How did our ancestors and their relatives move in their environment? How much time did Australopithecus spend in trees? How did the locomotor behavior of Paranthropus differ from that of the first humans? Besides the fact that there are few postcranial remains directly associated to cranial remains that could be taxonomically identified, functional signals provided by the study of partial postcranial remains could only partially address these fundamental questions. In this context, I am developing a research project that combines the study of key cranial (i.e., the inner ear) and postcranial (i.e., the vertebral column) structures which play pivotal role in vertebrate locomotor behavior.
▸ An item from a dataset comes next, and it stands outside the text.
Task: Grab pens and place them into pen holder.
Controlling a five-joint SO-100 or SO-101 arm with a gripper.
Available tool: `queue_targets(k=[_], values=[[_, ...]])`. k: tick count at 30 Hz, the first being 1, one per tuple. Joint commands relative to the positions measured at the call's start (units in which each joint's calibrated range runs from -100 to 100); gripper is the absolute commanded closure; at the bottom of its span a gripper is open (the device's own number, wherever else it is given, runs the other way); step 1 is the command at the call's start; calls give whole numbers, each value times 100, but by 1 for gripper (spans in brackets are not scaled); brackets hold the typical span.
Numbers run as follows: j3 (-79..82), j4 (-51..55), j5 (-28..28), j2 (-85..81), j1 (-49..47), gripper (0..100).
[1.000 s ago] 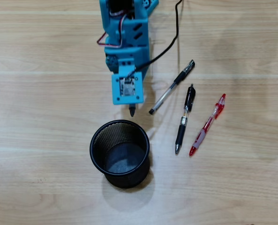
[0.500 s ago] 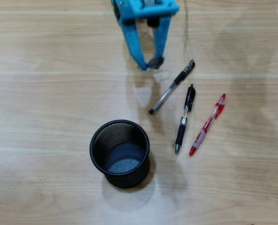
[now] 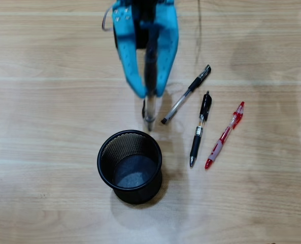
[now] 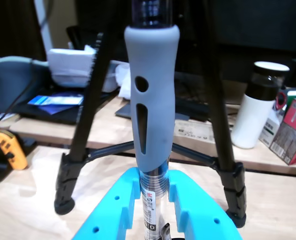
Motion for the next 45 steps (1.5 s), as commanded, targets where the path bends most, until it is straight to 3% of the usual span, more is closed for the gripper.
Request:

- “Little Foot” is the most complete Australopithecus skeleton yet found and one of the oldest evidence of human evolution in South Africa. We described the shape of the bony labyrinth of “Little Foot” and discussed implications for early hominin paleobiology and evolution (link).
- Our comparative study of the inner ear of Plio-Pleistocene hominin specimens from the “Cradle of Humankind” revealed features that are specific to Paranthropus. To explore further these specificities and, overall, the variation patterns within this taxon, I described and analyzed the inner ear of a Paranthropus specimen from the site of Drimolen (link).
- The first cervical vertebra (or atlas) plays a crucial role in vertebrate biology. The virtual reconstruction of the most complete Australopithecus first cervical vertebra yet discovered, yielded from the “Little Foot” skeleton, provides exceptional insights into the past life of Australopithecus more than 3 million years ago in Africa (link).
We are developing a “Sterkfontein project” on MorphoSource. 3D surfaces of fossil specimens are available online (link).